TRIBUNNEWSWIKI.COM - Pengadilan di Myanmar yang dikuasai militer menjatuhkan hukuman lima tahun penjara kepada pemimpin terguling Aung San Suu Kyi (76) pada Rabu (27/4/2022).
Aung San Suu Kyi dinyatakan bersalah dalam kasus pertama dari 11 kasus korupsi yang menimpanya.
Peraih Nobel yang memimpin Myanmar selama lima tahun sebelum dipaksa dari kekuasaan dalam kudeta pada awal 2021 itu telah didakwa dengan setidaknya 18 pelanggaran.
Jika terbukti bersalah dalam 18 pelanggaran tersebut, Aung San Suu Kyi bisa dijatuhi hukuman penjara maksimum gabungan hampir 190 tahun.
Dikutip TribunnewsWiki dari CNN International, hakim di ibu kota Naypyidaw menjatuhkan putusan beberapa saat setelah pengadilan bersidang.
Kasus tersebut berpusat pada tuduhan bahwa Suu Kyi menerima 11,4 kg emas dan pembayaran tunai senilai total $600.000 dari anak didiknya yang berubah menjadi penuduh, mantan kepala menteri Yangon Phyo Min Thein.
Baca: Aung San Suu Kyi
Baca: Langgar Aturan Pencegahan Covid-19, Aung San Suu Kyi Divonis 4 Tahun Penjara
Suu Kyi telah membantah tuduhan itu dan menyebut tuduhan itu "tidak masuk akal."

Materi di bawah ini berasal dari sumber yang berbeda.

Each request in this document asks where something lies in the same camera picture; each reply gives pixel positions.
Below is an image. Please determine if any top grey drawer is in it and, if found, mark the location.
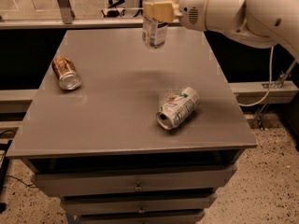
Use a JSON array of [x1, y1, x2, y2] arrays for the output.
[[32, 164, 236, 197]]

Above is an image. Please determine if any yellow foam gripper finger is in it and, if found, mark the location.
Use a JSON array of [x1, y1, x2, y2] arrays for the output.
[[143, 0, 182, 23]]

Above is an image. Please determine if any metal railing frame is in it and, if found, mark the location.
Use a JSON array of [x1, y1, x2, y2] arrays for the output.
[[0, 0, 299, 30]]

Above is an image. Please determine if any white green 7up can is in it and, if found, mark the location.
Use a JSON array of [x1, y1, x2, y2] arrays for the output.
[[156, 87, 200, 130]]

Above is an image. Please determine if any bottom grey drawer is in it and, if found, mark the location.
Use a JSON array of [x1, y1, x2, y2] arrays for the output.
[[78, 210, 205, 224]]

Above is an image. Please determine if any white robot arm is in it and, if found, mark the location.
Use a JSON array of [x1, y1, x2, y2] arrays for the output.
[[143, 0, 299, 62]]

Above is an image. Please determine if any brown gold soda can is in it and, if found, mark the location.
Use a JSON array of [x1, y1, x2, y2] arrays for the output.
[[51, 56, 81, 91]]

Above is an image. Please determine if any white cable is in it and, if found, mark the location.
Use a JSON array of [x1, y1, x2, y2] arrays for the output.
[[237, 46, 275, 108]]

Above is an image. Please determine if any black cable on floor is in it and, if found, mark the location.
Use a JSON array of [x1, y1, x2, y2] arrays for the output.
[[0, 128, 38, 189]]

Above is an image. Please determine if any grey drawer cabinet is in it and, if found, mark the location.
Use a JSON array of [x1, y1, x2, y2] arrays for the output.
[[6, 26, 259, 224]]

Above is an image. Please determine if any clear plastic water bottle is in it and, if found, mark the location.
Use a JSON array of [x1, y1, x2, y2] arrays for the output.
[[142, 0, 168, 49]]

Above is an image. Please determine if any grey drawer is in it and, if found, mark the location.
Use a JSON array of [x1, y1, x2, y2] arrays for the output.
[[61, 192, 217, 216], [32, 164, 236, 197], [78, 210, 205, 224]]

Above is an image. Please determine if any middle grey drawer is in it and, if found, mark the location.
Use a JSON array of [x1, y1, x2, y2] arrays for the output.
[[61, 192, 217, 216]]

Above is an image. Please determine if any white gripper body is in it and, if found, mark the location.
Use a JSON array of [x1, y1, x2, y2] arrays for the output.
[[179, 0, 208, 32]]

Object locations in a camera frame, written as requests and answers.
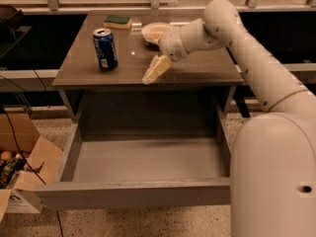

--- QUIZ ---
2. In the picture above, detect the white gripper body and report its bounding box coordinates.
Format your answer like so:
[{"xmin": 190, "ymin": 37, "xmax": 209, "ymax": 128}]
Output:
[{"xmin": 159, "ymin": 27, "xmax": 189, "ymax": 61}]

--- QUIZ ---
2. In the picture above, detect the green yellow sponge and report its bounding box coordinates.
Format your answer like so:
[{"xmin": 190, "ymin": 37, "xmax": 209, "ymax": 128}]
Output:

Belum ada informasi yang jelas apakah Suu Kyi akan dipindahkan ke penjara.
Dia telah ditahan di lokasi yang dirahasiakan, di mana pemimpin junta Min Aung Hlaing mengatakan dia bisa tetap tinggal setelah vonis bersalah sebelumnya dalam kasus lain.
Komunitas internasional telah menolak persidangan sebagai lelucon dan menuntut pembebasannya segera.
Militer mengatakan Suu Kyi diadili karena dia melakukan kejahatan dan sedang menjalani proses hukum oleh pengadilan independen.
Seorang juru bicara junta tidak segera dapat dihubungi untuk dimintai komentar.
Sejak penangkapannya pada pagi hari kudeta 1 Februari tahun lalu, Suu Kyi telah didakwa dengan berbagai kejahatan mulai dari pelanggaran undang-undang pemilu dan rahasia negara hingga penghasutan dan korupsi, tuduhan yang dikatakan para pendukungnya dibuat-buat untuk membunuh setiap peluang politik kembali.